About this task: Copy exactly the stretch of data below from the line with "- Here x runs" through the line with "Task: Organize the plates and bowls", including both of those lines.

[Dataset excerpt Boundary: Start]

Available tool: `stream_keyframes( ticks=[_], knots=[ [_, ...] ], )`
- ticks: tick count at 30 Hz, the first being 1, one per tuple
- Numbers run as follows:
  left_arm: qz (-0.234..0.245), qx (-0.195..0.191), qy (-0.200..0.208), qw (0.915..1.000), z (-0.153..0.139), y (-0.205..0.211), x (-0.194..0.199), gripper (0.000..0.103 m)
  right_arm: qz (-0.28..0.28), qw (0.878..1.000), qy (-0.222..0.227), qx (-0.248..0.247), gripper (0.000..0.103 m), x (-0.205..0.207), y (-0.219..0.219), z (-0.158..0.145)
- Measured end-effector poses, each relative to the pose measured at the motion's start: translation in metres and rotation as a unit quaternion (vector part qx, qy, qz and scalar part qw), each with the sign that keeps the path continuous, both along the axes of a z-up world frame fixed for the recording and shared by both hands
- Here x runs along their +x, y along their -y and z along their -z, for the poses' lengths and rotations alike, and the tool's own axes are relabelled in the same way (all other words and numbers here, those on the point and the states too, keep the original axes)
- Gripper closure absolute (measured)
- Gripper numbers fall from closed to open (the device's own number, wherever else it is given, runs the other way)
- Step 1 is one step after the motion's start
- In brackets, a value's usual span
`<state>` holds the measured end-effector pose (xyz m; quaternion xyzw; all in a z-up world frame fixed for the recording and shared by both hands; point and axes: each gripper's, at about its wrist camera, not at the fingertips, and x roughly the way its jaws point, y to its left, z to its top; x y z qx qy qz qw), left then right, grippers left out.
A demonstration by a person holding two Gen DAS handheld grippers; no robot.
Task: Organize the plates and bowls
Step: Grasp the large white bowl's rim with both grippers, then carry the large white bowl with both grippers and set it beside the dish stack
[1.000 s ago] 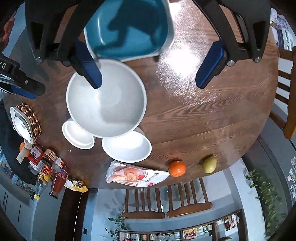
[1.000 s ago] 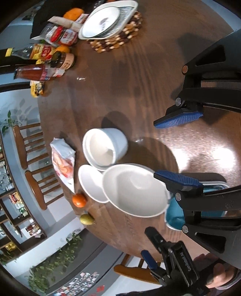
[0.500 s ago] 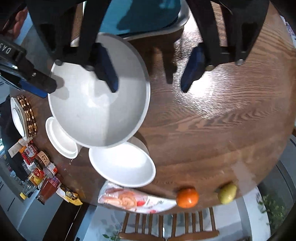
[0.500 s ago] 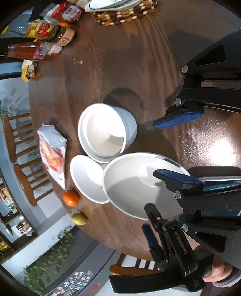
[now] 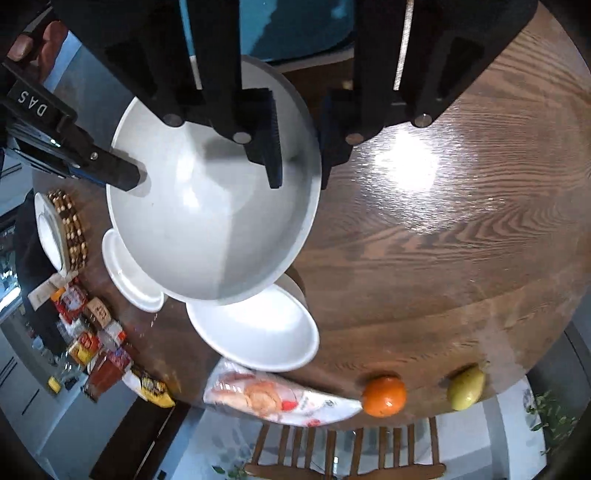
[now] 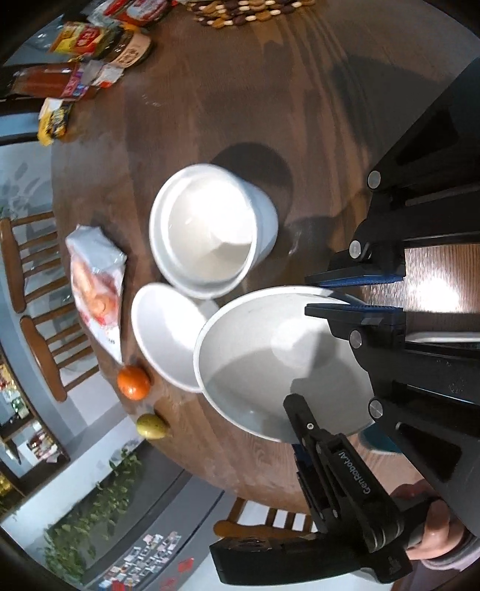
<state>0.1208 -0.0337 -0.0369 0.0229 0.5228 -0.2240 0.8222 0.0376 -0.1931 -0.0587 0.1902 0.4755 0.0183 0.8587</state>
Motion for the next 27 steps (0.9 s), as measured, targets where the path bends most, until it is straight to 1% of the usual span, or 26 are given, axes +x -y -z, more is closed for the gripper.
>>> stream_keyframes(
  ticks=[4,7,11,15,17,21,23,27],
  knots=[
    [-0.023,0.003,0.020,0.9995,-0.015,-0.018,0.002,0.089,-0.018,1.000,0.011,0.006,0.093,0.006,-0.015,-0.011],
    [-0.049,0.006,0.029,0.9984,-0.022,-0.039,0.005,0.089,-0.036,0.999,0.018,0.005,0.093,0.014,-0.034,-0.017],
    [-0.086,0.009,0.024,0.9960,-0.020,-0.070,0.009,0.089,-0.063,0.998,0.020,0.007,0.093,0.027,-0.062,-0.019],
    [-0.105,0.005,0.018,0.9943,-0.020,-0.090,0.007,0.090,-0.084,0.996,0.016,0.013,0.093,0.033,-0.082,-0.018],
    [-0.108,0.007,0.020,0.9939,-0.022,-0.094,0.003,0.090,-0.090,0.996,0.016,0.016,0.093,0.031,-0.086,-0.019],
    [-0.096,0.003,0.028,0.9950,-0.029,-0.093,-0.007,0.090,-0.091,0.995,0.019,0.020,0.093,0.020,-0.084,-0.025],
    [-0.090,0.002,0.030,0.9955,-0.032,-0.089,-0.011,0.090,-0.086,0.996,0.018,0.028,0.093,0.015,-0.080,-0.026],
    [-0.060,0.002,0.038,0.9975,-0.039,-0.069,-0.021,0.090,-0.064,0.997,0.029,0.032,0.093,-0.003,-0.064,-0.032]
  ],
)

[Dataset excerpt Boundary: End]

Task solution:
- Here x runs along their +x, y along their -y and z along their -z, for the poses' lengths and rotations alike, and the tool's own axes are relabelled in the same way (all other words and numbers here, those on the point and the states too, keep the original axes)
- Gripper closure absolute (measured)
- Gripper numbers fall from closed to open (the device's own number, wherever else it is given, runs the other way)
- Step 1 is one step after the motion's start
- In brackets, a value's usual span
`<state>` holds the measured end-effector pose (xyz m; quaternion xyzw; all in a z-up world frame fixed for the recording and shared by both hands; point and axes: each gripper's, at about its wrist camera, not at the fingertips, and x roughly the way its jaws point, y to its left, z to its top; x y z qx qy qz qw), left then right, grippers left out.
A demonstration by a person holding two Gen DAS handheld grippers; no robot.
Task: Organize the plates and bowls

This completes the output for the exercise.